» What the exercise asks:
Find the lines below that contain the string "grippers". Copy each one.
··········
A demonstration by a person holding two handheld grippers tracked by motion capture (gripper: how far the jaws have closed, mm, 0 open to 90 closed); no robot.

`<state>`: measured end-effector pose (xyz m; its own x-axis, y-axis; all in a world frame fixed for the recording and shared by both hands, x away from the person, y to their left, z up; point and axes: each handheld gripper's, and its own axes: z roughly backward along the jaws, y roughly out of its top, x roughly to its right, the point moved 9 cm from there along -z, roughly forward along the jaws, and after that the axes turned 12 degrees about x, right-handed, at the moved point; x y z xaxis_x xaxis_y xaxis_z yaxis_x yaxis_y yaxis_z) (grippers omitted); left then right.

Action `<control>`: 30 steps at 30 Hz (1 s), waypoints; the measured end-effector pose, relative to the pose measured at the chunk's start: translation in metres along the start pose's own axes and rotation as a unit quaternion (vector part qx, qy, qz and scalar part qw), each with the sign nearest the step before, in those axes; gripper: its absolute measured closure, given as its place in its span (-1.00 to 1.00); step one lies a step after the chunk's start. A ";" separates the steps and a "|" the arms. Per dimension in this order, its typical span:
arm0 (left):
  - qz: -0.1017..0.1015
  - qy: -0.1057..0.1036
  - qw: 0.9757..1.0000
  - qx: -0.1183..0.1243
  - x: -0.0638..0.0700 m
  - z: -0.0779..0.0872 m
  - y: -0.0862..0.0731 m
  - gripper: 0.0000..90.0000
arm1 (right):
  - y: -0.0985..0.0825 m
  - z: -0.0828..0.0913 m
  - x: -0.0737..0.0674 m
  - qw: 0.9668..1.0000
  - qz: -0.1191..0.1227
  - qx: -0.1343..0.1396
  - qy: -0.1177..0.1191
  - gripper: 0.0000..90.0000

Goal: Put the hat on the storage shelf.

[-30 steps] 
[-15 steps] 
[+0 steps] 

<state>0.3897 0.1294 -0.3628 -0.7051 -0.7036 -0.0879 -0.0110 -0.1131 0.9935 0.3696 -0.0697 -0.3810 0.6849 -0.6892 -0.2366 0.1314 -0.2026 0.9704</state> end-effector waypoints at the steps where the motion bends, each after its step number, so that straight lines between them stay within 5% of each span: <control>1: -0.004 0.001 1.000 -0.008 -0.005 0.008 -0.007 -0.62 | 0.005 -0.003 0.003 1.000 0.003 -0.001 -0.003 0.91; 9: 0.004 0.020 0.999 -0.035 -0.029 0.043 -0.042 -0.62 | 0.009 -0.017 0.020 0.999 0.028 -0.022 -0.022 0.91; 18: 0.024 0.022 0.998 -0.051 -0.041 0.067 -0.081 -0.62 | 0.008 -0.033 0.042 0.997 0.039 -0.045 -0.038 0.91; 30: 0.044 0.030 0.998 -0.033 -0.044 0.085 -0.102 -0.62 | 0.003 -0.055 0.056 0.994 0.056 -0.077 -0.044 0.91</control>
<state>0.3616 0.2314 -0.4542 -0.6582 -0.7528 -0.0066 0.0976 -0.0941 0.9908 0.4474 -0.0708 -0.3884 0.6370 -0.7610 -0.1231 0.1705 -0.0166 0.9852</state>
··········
» Expected answer:
A demonstration by a person holding two handheld grippers tracked by motion capture (gripper: how far the jaws have closed, mm, 0 open to 90 closed); no robot.
`<state>`: measured end-effector pose (xyz m; its own x-axis, y-axis; all in a world frame fixed for the recording and shared by both hands, x away from the person, y to their left, z up; point and axes: each handheld gripper's, and its own axes: z roughly backward along the jaws, y roughly out of its top, x roughly to its right, the point moved 9 cm from there along -z, roughly forward along the jaws, and after that the axes turned 12 degrees about x, right-handed, at the moved point; x y z xaxis_x xaxis_y xaxis_z yaxis_x yaxis_y yaxis_z) (grippers omitted); left then right.

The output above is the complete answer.